#### TASK ITEM:
Leave the pictures aside. Retype exactly the lines from the top of the data below through the one holding "(279, 170) to (401, 247): 1.51".

#### RECORDS TO USE:
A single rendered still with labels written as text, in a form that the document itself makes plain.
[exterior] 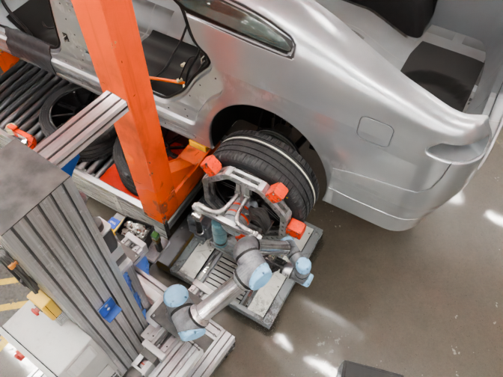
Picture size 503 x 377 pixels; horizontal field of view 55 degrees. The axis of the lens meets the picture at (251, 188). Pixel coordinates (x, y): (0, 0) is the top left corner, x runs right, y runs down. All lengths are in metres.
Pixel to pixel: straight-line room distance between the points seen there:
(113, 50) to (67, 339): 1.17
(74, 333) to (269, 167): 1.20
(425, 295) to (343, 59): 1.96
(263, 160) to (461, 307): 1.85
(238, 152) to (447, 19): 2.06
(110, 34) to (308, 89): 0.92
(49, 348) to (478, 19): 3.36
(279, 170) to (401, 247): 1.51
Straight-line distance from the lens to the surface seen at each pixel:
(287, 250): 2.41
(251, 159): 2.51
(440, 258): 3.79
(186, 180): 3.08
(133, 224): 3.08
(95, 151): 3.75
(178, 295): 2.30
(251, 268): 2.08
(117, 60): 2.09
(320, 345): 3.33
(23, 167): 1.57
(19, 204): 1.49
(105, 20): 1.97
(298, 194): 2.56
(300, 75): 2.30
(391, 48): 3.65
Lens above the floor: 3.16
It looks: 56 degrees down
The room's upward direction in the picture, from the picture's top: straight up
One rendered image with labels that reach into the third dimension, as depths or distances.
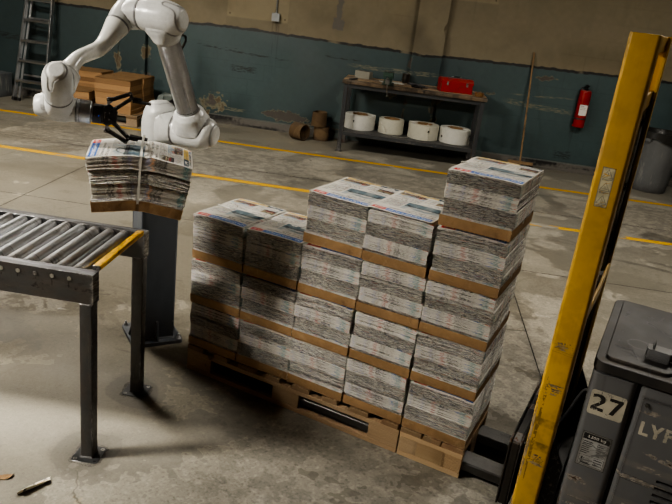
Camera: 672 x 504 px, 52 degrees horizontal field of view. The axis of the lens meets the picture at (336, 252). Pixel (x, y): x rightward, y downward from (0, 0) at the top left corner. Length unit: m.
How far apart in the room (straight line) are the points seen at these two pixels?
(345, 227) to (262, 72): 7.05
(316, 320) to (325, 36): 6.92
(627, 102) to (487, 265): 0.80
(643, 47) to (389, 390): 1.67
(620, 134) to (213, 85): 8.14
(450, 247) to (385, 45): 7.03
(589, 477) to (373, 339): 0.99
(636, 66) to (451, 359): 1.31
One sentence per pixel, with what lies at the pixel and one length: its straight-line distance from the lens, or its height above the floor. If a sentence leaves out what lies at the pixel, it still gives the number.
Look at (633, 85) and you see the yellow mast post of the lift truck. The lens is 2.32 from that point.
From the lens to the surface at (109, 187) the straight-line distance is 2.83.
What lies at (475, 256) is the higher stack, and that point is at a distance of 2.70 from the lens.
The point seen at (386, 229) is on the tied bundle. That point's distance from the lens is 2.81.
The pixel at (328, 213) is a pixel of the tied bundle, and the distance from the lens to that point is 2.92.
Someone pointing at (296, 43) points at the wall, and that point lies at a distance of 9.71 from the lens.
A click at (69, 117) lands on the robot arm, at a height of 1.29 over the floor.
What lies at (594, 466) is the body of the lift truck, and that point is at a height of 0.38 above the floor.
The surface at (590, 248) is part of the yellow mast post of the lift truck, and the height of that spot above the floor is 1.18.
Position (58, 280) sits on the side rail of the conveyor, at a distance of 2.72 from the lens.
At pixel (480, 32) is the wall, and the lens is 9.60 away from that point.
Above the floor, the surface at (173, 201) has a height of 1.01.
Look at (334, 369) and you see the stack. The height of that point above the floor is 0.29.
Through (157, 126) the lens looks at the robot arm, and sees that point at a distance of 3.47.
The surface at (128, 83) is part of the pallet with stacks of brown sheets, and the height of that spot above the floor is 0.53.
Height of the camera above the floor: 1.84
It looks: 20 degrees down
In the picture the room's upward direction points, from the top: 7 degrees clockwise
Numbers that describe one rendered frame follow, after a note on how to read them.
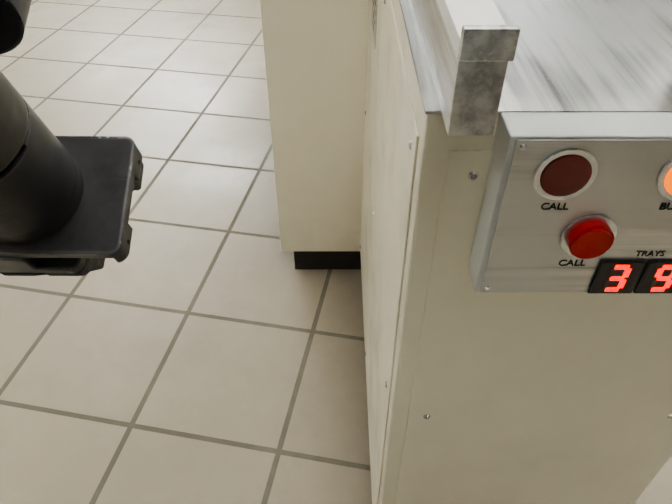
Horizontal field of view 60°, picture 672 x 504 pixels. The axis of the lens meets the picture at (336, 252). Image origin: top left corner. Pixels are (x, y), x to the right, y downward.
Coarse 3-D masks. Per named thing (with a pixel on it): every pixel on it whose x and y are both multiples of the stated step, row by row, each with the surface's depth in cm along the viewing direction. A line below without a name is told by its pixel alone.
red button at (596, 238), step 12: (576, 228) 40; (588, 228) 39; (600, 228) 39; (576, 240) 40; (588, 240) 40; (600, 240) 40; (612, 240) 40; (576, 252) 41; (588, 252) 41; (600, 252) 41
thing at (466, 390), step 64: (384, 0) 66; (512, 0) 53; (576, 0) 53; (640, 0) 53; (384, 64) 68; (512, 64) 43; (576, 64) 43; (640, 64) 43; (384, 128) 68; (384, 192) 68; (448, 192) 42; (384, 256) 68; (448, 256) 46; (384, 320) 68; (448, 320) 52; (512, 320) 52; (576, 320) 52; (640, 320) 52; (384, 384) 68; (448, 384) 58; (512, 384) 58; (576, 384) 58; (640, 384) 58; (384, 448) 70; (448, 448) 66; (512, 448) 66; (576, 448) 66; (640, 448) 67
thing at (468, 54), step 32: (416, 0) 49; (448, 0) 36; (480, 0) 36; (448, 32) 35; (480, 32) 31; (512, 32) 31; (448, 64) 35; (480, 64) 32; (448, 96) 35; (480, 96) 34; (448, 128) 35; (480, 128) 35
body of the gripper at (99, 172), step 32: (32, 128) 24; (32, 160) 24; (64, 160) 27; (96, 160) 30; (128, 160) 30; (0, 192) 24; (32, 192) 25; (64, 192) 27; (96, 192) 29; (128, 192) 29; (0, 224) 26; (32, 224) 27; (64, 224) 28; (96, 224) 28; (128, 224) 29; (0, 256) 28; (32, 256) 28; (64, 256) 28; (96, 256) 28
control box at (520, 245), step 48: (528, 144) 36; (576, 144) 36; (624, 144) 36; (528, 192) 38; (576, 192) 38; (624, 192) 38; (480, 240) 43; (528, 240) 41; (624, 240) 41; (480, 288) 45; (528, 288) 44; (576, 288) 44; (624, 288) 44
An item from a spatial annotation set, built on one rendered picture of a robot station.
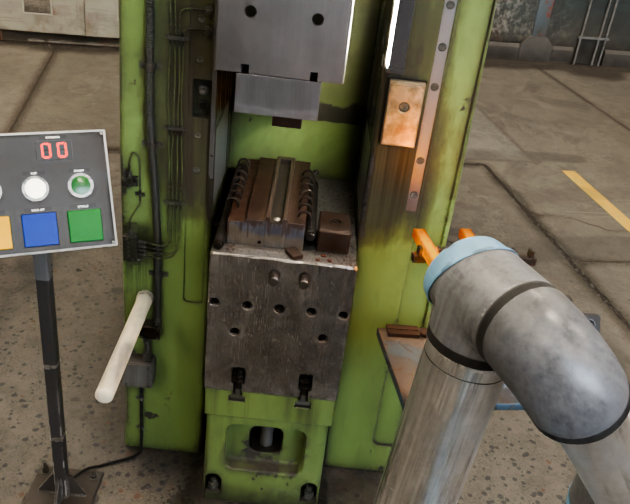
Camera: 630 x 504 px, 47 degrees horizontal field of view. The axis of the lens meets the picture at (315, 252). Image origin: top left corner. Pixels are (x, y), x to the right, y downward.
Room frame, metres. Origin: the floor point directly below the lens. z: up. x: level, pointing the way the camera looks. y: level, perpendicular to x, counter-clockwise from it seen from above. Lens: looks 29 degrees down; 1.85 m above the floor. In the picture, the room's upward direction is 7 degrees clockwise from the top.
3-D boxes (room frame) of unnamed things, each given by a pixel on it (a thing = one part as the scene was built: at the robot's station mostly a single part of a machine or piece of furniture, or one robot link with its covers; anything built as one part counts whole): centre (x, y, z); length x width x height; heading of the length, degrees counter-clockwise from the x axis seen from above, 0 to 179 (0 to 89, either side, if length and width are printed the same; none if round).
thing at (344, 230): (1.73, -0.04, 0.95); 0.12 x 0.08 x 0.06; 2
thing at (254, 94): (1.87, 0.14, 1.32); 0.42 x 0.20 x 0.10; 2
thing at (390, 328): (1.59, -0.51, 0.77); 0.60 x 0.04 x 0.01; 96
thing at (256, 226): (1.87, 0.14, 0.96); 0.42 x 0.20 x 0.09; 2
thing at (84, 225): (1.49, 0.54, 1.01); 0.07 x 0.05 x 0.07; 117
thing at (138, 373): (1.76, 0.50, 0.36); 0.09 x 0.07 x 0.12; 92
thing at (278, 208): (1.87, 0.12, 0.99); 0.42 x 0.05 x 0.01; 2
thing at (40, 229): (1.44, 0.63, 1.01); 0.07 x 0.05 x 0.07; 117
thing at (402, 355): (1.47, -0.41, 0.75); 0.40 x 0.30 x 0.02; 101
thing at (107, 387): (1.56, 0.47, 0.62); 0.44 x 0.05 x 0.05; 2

#### COMPLETED TASK:
A single rendered still with labels written as text, in a form that the document itself makes plain.
[exterior] 
Picture size 503 x 377 pixels; horizontal field of view 55 degrees. The axis of the lens meets the picture at (251, 188). Pixel coordinates (x, y): (0, 0) is the top left corner, x runs right, y runs down. All lengths are in metres.
Pixel to pixel: straight-line room distance between the points seen there:
(113, 50) to (67, 339): 1.17
(74, 333) to (269, 167): 1.20
(425, 295) to (343, 59): 1.96
(263, 160) to (461, 307): 1.85
(238, 152) to (447, 19): 2.06
(110, 34) to (308, 89): 0.92
(49, 348) to (478, 19): 3.36
(279, 170) to (401, 247): 1.51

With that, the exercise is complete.